The U.S. Supreme Court has denied a new challenge to New York's provision of the Concealed Carry Improvement Act on background checks for ammunition purchases that recently went into effect, according to court records.

Gun retailers now go through New York State Police instead of the National Instant Criminal background check system, or NICS, and the state now requires checks not just for firearms but ammunition purchases and charging fees of $9 and $2.50, respectively, each time. The law also requires periodic onsite inspections of firearms dealers.

Opponents of the law had sought a stay of the law late last month, and Justice Clarence Thomas had agreed to bring it under consideration.

Supreme Court Justice Sonia Sotomayor rejected a similar request a day before the new measures took effect on Sept. 13.

Gov. Kathy Hochul released a statement Tuesday in favor of the ruling.

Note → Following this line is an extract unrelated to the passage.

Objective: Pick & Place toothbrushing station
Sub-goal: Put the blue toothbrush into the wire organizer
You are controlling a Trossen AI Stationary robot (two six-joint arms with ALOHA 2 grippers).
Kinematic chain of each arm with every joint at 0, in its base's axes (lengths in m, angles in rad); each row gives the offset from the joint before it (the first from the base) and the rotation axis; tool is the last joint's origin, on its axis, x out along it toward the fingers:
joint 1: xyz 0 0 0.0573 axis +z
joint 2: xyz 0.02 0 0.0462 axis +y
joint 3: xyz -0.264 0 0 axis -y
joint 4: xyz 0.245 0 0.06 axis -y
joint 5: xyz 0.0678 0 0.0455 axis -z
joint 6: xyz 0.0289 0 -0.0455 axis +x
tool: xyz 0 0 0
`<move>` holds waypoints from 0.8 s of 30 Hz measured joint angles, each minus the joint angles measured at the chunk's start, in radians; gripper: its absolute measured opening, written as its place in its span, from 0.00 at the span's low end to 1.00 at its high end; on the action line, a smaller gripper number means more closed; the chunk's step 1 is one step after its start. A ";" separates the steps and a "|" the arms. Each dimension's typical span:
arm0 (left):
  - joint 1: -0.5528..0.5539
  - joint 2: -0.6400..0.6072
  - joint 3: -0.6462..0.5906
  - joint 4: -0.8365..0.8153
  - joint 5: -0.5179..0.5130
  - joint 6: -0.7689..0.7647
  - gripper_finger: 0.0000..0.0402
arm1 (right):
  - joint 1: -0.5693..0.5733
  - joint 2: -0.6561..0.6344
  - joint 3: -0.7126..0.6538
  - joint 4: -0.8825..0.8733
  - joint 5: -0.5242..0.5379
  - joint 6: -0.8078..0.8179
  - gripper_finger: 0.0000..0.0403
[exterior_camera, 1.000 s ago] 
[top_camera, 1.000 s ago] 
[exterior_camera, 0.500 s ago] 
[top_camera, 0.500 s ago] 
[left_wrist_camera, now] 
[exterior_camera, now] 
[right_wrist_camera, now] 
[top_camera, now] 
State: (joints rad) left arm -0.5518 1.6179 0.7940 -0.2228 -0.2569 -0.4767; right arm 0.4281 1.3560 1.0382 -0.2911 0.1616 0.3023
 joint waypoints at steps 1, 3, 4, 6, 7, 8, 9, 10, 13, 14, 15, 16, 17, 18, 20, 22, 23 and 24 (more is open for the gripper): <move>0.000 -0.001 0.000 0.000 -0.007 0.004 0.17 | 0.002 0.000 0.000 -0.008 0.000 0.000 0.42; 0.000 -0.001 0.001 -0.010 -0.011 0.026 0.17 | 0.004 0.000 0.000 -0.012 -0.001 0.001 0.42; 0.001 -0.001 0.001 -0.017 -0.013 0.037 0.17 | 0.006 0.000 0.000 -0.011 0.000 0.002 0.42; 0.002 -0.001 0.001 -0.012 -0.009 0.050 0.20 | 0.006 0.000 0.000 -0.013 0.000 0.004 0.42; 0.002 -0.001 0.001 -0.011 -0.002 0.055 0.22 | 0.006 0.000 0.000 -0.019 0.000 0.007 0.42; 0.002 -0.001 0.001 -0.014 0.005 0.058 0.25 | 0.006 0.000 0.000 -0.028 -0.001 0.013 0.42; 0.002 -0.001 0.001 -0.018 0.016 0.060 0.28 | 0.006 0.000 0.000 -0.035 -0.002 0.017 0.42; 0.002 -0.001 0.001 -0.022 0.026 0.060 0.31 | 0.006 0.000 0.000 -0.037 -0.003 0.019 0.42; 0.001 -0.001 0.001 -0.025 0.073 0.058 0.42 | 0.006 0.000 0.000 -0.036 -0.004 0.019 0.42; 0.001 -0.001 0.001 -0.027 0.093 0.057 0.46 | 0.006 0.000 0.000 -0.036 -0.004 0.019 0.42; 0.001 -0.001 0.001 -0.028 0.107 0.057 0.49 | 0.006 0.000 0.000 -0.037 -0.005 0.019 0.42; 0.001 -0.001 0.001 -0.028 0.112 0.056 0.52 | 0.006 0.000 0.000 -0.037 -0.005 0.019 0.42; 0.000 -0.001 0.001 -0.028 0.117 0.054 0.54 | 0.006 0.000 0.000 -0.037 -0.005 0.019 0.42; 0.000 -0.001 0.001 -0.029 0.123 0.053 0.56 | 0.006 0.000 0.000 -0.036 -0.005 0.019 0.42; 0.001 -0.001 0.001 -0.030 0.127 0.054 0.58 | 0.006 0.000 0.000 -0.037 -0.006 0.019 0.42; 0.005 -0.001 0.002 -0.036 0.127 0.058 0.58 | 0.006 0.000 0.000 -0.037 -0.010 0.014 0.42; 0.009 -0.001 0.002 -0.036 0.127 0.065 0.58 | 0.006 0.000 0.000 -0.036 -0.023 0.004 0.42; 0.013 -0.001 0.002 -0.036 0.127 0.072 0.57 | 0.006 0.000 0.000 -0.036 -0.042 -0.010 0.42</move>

"The United States Supreme Court has sided with common sense, denying the application for emergency relief that would have temporarily dismantled New York's nation-leading gun safety laws. This news comes following the plaintiffs' last-ditch effort to get Justice Clarence Thomas to grant the same application that Justice Sonia Sotomayor had already denied, to attempt to block the law on firearms checks that we passed last year following the Buffalo massacre and the overturning of New York's century old gun safety laws. Public safety is my top priority, and I'm committed to working with law enforcement and leaders across New York to keep our communities safe."